# [Directions]
Select and reproduce each line of the listing below that bears the string "find".

# [Supplied entries]

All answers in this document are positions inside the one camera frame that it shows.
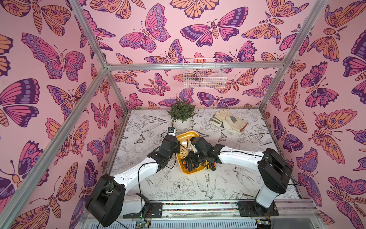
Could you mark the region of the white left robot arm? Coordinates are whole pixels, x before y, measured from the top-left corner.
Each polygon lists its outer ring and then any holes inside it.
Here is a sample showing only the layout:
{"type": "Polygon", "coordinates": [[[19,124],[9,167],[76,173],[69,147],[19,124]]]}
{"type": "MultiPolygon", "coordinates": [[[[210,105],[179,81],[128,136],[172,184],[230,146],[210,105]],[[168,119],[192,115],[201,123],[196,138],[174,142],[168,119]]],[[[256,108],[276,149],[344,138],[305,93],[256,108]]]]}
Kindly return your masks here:
{"type": "Polygon", "coordinates": [[[167,135],[162,144],[135,167],[115,176],[104,174],[88,198],[86,209],[103,227],[112,225],[122,212],[126,194],[166,167],[171,157],[180,153],[180,147],[175,136],[167,135]]]}

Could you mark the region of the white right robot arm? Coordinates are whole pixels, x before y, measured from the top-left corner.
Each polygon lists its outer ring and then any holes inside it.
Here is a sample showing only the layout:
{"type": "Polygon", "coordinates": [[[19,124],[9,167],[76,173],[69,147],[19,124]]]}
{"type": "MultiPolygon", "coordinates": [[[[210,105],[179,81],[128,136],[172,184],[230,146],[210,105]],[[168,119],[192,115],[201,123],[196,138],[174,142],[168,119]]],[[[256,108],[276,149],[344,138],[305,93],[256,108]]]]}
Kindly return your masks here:
{"type": "Polygon", "coordinates": [[[274,200],[286,192],[293,170],[275,150],[251,152],[221,144],[212,146],[202,137],[193,138],[182,148],[184,156],[179,162],[187,172],[200,167],[214,169],[216,164],[232,164],[257,171],[263,185],[252,202],[241,201],[236,207],[242,217],[277,215],[274,200]]]}

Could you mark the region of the yellow plastic storage tray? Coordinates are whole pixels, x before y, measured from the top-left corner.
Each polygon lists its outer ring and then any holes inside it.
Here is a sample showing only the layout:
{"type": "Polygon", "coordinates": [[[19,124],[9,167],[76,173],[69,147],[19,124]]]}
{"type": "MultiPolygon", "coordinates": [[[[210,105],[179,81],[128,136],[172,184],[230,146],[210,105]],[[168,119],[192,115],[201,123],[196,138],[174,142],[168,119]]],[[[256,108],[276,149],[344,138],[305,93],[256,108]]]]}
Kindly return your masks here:
{"type": "Polygon", "coordinates": [[[193,138],[199,137],[199,134],[194,131],[189,131],[178,135],[176,138],[181,144],[180,153],[177,155],[177,161],[181,171],[186,175],[192,175],[206,169],[207,162],[204,165],[198,165],[198,167],[193,166],[192,171],[189,171],[187,163],[184,163],[184,159],[189,156],[189,152],[193,151],[193,145],[191,145],[191,140],[193,138]]]}

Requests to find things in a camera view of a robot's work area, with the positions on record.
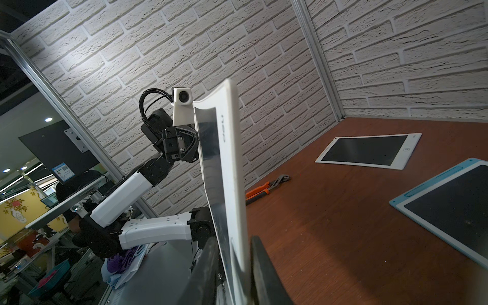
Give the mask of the blue framed drawing tablet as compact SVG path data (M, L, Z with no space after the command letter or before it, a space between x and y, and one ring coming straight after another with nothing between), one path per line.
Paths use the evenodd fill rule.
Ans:
M467 159L390 205L487 268L487 161Z

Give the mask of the large white drawing tablet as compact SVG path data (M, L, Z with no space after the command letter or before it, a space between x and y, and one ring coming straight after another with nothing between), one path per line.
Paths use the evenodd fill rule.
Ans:
M226 79L194 102L195 127L205 194L232 304L251 304L250 246L247 233L238 89Z

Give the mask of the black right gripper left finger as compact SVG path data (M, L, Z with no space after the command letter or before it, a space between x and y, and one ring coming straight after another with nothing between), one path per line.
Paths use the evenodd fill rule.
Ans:
M217 300L217 273L219 272L219 246L216 237L210 237L189 278L177 304L207 305Z

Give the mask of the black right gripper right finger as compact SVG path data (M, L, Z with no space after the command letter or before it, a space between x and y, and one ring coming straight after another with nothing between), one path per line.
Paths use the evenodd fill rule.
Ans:
M293 304L278 273L258 236L252 236L252 298L255 304Z

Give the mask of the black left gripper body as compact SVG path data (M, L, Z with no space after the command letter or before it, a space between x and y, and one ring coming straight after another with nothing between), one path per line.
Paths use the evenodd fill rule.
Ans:
M167 127L162 135L164 156L169 163L176 161L193 163L199 159L200 139L198 132L191 126Z

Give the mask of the small white drawing tablet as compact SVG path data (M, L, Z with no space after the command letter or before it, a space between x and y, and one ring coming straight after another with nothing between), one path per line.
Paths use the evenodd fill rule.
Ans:
M405 133L336 137L315 162L403 170L421 136L421 133Z

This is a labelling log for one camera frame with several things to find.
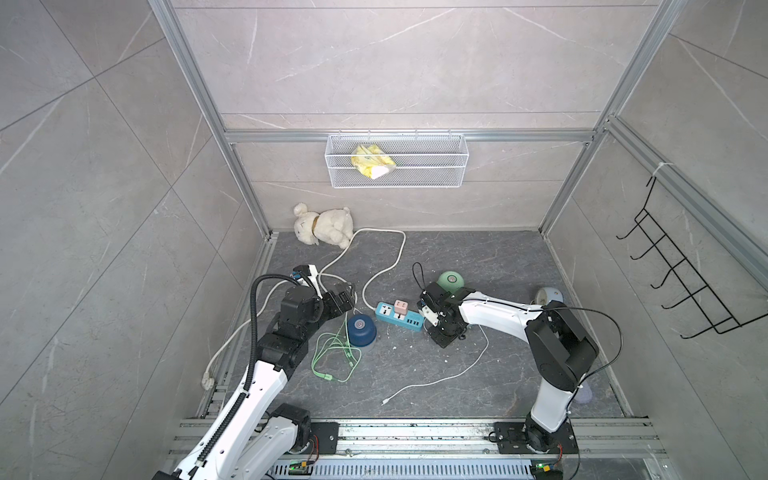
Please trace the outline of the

# [Response]
Requests to find things in a camera view of a robot's work area, with the positions on record.
This is a labelling log for one camera frame with several things to find.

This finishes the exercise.